Хлебнув для смелости, я все же решился и подсел к нему.
– Здорово, брат! – бросил я нарочито пьяным голосом. Он не выразил особой радости, покосившись на меня. Но я продолжал, словно не замечая этого: – Вот это жизнь, а, брат? Наливают дрянь какую-то хорошему человеку. Нет, ну это ж не водка, это вода болотная, ты только попробуй, – с этими словами я налил ему из своей бутылки.
– Да ну, – было возразил он хриплым, пропитым голосом, а затем махнул рукой и залпом залил в себя содержимое стакана. Вытер рукой и уставился на меня.
– Ну это жизнь? – жаловался я ему, подливая. – Вот скажи: я учитель, пол жизни своей трачу на то, чтобы вдолбить в эти головы хоть что-то, а эти дети...
На этих словах он вздрогнул.
– Нет, это не дети, – продолжал я со всей искренностью, – это комок дури, бездари и лентяйства.
– Эх, ты, чудак-человек, – заговорил он хриплым голосом. – Скажи, а у тебя самого есть дети?
– Нету.
– Вот-вот. А у меня могли быть.
И его грустные глаза за секунду еще более погрустнели.
– Как так? – я вознаградил себя глотком, поняв, что поймал нить.
– Была у меня жена, – начал он. – И дом, и жизнь нормальная. Любил я ее, жену-то. А потом она пропала. Я вне себя был, нигде ее найти не мог. Через восемь месяцев приходит записка.
Он достал её из кармана и протянул мне. Превозмогая
брезгливость, я её прочитал, и теперь почти дословно привожу:
«Дорогой Ян!
Я пишу тебе из чужого дома, но не могу назвать, какого. Я знаю, ты
меня искал. Прости! Я не могла иначе. Восемь месяцев назад, когда я
возвращалась с базара, неизвестный... мужчина напал на меня и... мне больно об
этом писать, но он меня изнасиловал. Я побоялась тебе об этом рассказать,
зная твое отношение к этому. А потом я узнала, что беременна. Поэтому и
сбежала. Скоро родится ребенок, но я его тут же убью и похороню.

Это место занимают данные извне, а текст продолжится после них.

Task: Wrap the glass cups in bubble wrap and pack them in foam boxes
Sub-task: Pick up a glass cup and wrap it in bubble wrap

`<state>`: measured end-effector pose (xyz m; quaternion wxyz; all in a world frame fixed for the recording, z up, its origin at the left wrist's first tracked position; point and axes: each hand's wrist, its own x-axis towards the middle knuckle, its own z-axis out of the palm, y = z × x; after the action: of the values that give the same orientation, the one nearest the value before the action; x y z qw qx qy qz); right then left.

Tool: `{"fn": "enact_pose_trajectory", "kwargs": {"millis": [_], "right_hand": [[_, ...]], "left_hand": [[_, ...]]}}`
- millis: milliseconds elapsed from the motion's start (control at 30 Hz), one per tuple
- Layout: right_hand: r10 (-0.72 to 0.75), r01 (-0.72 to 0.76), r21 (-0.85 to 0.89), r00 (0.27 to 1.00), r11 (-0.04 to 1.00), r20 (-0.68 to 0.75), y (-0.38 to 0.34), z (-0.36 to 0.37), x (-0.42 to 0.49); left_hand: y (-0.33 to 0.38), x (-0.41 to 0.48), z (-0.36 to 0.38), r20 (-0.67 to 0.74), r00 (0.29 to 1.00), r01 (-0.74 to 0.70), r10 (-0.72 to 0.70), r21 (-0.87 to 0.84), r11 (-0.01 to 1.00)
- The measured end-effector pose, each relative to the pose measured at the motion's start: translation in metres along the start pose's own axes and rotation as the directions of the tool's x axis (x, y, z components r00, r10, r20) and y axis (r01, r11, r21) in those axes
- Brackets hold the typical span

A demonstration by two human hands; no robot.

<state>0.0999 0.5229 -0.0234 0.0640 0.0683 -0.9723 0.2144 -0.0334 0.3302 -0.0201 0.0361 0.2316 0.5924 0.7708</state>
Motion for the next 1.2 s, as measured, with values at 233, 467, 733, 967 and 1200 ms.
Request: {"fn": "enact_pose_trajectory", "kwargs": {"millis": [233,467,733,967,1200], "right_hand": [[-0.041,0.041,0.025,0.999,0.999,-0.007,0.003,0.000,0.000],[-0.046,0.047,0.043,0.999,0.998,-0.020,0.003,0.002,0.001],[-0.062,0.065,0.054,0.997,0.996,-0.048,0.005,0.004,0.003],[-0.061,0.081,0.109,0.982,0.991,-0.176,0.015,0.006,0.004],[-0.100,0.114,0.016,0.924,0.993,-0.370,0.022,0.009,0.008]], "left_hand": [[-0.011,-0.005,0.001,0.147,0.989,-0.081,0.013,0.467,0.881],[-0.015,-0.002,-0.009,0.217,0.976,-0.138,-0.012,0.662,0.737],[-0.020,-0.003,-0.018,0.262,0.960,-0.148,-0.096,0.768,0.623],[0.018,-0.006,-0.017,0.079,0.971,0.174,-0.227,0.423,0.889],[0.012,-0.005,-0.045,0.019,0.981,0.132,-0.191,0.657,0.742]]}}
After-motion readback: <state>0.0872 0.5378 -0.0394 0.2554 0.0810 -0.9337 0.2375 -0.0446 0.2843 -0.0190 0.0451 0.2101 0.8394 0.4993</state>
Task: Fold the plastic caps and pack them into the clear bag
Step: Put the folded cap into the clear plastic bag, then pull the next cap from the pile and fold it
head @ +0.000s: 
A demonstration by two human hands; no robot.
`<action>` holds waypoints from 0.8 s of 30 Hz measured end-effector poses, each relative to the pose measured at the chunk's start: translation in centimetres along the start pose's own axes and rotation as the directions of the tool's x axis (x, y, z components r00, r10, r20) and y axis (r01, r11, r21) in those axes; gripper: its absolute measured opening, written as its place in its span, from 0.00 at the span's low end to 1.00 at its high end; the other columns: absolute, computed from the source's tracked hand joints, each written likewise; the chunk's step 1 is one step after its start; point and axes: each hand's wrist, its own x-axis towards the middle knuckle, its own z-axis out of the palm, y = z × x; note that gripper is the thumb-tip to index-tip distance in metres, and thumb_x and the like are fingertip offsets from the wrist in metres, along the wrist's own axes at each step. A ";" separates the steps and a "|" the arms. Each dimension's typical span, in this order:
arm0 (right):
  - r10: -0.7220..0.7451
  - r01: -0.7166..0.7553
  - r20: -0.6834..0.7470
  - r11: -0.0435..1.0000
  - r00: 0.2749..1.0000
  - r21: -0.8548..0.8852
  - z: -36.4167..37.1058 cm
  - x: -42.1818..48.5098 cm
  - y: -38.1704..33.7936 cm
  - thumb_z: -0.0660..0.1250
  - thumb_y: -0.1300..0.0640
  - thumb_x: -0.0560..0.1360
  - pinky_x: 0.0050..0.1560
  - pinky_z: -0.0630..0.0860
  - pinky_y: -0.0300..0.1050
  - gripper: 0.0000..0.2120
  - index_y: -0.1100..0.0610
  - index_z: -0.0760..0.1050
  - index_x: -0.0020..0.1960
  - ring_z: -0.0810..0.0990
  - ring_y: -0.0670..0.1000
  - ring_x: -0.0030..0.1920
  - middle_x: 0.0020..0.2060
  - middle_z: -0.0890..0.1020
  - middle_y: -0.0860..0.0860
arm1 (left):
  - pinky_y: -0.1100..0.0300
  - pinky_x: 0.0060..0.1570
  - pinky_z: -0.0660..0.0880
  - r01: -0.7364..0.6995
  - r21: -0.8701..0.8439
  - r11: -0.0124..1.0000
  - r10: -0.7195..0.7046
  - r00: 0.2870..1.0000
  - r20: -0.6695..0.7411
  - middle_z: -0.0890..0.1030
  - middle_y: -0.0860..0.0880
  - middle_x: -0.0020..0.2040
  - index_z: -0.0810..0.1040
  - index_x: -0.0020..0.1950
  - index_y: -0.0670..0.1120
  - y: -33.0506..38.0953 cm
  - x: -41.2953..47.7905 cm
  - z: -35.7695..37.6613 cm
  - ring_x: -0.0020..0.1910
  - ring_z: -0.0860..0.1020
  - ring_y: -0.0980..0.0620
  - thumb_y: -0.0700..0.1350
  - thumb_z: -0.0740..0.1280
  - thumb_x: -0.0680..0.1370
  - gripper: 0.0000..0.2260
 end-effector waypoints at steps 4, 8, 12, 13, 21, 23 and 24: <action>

Умоляю, не
ищи меня. Прости.
Лена.»


И тут он горько заплакал. Потом все же продолжил:
– Я по письму нашел то село, откуда она писала. Нашел могилу ребенка, но там его не было, только паспорт мужчины и записка отнее: «Я все знаю. Не ищи меня, меня уже нет. Это паспорт того мужчины, он случайно оставил его у меня.» С тех пор я разрываю могилы детей, пытаясь найти останки своего сына. И заодно этого выродка. Кстати, как тебя зовут?
– Антон.
Его глаза наполнились ненавистью. Ненадолго.
– И его Антон. А как твоя фамилия?
– Жоневин.
– Так это ты?!
Он впился мне в шею.
– Да ты... ты...
У него изо рта пошла пена. Мне стало страшно. К счастью, люди поспешили мне на помощь... Дальше не помню...

* * *

Я очнулся в больнице. Оказалось, я тут уже две недели – из-зи двух ножевых ранений.
Я вспомнил Яна Семёжницу, но во мне уже не было сострадания, хотя его можно было понять. И ещё вспомнил, что как раз примерно в то время, о котором рассказывал Ян, я потерял паспорт, путешествуя по селам...
Да, в каждом психе кроется правда. Но стоит ли её раскапывать?